WORK TO BE COMPLETED - All the data must be output exactly as given.

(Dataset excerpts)

Segment Open

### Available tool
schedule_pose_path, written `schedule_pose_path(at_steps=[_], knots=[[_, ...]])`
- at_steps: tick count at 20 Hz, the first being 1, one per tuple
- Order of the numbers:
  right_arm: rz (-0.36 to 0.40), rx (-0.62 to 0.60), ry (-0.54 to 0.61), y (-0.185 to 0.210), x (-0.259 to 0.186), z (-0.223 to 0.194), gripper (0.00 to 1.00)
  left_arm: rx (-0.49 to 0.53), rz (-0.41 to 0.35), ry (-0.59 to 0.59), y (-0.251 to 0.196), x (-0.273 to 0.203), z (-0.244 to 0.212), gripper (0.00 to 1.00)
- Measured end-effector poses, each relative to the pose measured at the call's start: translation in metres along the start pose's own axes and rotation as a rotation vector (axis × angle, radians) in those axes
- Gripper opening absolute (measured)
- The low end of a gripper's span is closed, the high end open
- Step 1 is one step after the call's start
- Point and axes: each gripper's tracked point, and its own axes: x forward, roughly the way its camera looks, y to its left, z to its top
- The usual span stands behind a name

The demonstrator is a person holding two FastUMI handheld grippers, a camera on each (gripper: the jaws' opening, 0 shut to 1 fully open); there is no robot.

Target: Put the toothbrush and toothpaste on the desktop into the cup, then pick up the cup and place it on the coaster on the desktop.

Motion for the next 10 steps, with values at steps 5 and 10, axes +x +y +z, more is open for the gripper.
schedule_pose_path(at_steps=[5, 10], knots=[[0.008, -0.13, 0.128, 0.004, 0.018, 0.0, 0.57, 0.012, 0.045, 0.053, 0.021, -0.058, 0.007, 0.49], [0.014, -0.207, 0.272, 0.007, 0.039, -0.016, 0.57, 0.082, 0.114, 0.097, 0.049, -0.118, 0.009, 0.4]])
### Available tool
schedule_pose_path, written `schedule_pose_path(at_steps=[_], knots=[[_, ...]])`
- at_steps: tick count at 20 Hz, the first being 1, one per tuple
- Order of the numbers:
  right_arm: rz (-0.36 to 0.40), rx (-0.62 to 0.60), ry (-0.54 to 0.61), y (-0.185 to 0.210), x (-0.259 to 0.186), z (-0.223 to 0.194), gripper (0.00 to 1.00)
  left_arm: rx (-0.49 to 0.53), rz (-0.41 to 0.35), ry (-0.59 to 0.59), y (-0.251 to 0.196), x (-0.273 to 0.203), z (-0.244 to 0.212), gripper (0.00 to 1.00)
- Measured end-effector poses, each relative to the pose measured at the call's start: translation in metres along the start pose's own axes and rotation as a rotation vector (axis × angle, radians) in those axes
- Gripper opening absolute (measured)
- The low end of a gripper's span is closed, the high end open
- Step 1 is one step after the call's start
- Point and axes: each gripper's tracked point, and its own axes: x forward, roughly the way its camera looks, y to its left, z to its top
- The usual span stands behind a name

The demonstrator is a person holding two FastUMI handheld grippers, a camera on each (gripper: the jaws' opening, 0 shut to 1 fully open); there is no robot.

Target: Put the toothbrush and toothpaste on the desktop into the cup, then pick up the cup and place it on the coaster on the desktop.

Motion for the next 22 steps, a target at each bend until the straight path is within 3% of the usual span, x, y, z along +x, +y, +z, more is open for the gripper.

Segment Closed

OUTPUT OF THE TASK -
### Available tool
schedule_pose_path, written `schedule_pose_path(at_steps=[_], knots=[[_, ...]])`
- at_steps: tick count at 20 Hz, the first being 1, one per tuple
- Order of the numbers:
  right_arm: rz (-0.36 to 0.40), rx (-0.62 to 0.60), ry (-0.54 to 0.61), y (-0.185 to 0.210), x (-0.259 to 0.186), z (-0.223 to 0.194), gripper (0.00 to 1.00)
  left_arm: rx (-0.49 to 0.53), rz (-0.41 to 0.35), ry (-0.59 to 0.59), y (-0.251 to 0.196), x (-0.273 to 0.203), z (-0.244 to 0.212), gripper (0.00 to 1.00)
- Measured end-effector poses, each relative to the pose measured at the call's start: translation in metres along the start pose's own axes and rotation as a rotation vector (axis × angle, radians) in those axes
- Gripper opening absolute (measured)
- The low end of a gripper's span is closed, the high end open
- Step 1 is one step after the call's start
- Point and axes: each gripper's tracked point, and its own axes: x forward, roughly the way its camera looks, y to its left, z to its top
- The usual span stands behind a name

The demonstrator is a person holding two FastUMI handheld grippers, a camera on each (gripper: the jaws' opening, 0 shut to 1 fully open); there is no robot.

Target: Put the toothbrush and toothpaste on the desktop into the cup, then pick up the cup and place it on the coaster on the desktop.

Motion for the next 10 steps, with values at steps 5 and 10, axes +x +y +z, more is open for the gripper.
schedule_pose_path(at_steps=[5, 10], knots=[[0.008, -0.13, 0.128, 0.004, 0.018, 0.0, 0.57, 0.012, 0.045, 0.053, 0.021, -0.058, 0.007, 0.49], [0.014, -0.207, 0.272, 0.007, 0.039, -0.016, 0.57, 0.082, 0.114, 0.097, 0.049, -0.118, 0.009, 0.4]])
### Available tool
schedule_pose_path, written `schedule_pose_path(at_steps=[_], knots=[[_, ...]])`
- at_steps: tick count at 20 Hz, the first being 1, one per tuple
- Order of the numbers:
  right_arm: rz (-0.36 to 0.40), rx (-0.62 to 0.60), ry (-0.54 to 0.61), y (-0.185 to 0.210), x (-0.259 to 0.186), z (-0.223 to 0.194), gripper (0.00 to 1.00)
  left_arm: rx (-0.49 to 0.53), rz (-0.41 to 0.35), ry (-0.59 to 0.59), y (-0.251 to 0.196), x (-0.273 to 0.203), z (-0.244 to 0.212), gripper (0.00 to 1.00)
- Measured end-effector poses, each relative to the pose measured at the call's start: translation in metres along the start pose's own axes and rotation as a rotation vector (axis × angle, radians) in those axes
- Gripper opening absolute (measured)
- The low end of a gripper's span is closed, the high end open
- Step 1 is one step after the call's start
- Point and axes: each gripper's tracked point, and its own axes: x forward, roughly the way its camera looks, y to its left, z to its top
- The usual span stands behind a name

The demonstrator is a person holding two FastUMI handheld grippers, a camera on each (gripper: the jaws' opening, 0 shut to 1 fully open); there is no robot.

Target: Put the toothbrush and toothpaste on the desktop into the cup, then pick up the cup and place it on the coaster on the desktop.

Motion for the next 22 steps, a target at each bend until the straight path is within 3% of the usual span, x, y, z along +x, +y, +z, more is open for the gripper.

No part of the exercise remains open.